Ateba often raises questions that concern Africans, such as US funding for malaria control or about the temporary protected status of citizens of various African countries living in the United States. But it also screams questions that other journalists might be less inclined to ask. For example, he was the first person in the room to ask Psaki about him She mentioned that she was looking for a job at CNN or MSNBC.
However, Psaki’s final briefing angered the White House Correspondents’ Association, which made Atiba Threatened to be stripped His associate membership is in response to his unusually annoying request that Saki contact reporters far in the room. Several journalists saw the anger as abhorrent that he stole the show from Psaki, who had just spoken emotionally of her looming departure—though others, frustrated at serving as human furniture at every briefing, quietly expressed their support.

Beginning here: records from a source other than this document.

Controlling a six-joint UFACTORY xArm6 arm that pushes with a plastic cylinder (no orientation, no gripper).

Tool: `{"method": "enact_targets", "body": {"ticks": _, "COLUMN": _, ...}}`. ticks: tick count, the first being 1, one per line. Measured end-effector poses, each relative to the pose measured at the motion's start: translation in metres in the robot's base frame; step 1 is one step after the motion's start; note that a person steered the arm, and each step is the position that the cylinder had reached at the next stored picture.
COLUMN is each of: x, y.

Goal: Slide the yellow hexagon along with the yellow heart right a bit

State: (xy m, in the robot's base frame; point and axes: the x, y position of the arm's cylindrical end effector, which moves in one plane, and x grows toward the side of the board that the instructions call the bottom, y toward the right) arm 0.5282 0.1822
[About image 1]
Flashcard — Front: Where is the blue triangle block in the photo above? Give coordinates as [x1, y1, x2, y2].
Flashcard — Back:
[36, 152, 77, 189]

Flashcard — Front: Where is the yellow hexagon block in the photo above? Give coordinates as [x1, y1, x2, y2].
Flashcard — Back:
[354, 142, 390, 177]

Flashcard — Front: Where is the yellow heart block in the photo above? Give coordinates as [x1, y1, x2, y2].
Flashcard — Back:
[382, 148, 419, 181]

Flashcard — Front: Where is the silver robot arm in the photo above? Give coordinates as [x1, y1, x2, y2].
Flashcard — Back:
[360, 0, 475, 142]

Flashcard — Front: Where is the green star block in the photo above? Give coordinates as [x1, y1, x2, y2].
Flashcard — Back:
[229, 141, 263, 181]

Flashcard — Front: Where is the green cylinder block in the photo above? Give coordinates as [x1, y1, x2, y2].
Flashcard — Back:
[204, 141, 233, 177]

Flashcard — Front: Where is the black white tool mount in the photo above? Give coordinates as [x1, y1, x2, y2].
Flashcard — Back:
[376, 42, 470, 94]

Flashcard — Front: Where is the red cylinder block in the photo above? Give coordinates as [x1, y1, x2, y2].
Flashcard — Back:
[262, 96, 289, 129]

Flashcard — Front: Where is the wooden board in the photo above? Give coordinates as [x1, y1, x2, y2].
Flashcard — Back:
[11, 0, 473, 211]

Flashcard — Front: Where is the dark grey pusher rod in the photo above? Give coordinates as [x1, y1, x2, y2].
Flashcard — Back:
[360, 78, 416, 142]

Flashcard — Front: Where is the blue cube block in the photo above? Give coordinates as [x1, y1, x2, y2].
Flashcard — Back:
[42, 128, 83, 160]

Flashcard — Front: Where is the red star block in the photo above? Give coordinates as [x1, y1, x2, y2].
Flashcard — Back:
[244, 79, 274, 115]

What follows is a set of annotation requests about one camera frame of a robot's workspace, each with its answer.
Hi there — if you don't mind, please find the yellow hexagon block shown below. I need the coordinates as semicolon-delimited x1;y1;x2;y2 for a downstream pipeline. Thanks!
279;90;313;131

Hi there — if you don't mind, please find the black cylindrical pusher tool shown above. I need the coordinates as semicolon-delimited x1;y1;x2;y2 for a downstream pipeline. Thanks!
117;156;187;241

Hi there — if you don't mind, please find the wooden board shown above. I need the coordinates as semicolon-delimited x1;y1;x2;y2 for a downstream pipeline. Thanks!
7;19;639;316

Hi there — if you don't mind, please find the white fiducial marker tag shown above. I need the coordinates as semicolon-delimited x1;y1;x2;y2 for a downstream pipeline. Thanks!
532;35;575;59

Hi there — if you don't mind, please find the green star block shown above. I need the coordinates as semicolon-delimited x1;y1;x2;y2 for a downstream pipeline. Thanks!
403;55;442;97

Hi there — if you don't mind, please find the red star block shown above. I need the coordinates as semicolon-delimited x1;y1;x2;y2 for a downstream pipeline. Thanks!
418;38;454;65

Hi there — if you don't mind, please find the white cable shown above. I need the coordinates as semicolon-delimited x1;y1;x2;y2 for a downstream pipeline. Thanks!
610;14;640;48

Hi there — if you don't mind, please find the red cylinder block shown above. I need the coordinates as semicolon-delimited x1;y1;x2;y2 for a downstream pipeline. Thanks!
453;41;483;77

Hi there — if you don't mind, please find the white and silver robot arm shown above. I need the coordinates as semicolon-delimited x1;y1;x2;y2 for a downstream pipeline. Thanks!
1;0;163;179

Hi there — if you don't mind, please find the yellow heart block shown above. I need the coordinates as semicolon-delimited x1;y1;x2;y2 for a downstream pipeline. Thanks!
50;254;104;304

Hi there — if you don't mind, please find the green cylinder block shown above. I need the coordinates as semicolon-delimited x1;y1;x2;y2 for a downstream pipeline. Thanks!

Otaiba said he thinks it’s no coincidence that he suddenly saw his outlet’s income threatened, which he says also threatens the livelihoods of a network of freelance journalists mostly based in Africa.
“If you were in my shoes, would you find that a little fishy?” Atiba said about the timing of Stripe’s move. “I have no evidence to accuse anyone, any particular person – no, there is no evidence, but the timing is a bit suspicious.”
Stripe representatives said in their Monday email to Ateba: “We are unable to do business with any company that we believe presents a high financial risk or violates our own policies. In this case, after a thorough review of your account, we have determined that your business falls within these guidelines… This decision is final and in order to protect our operations, we cannot provide further details as to why your account was closed.”
The White House did not respond to a request for comment.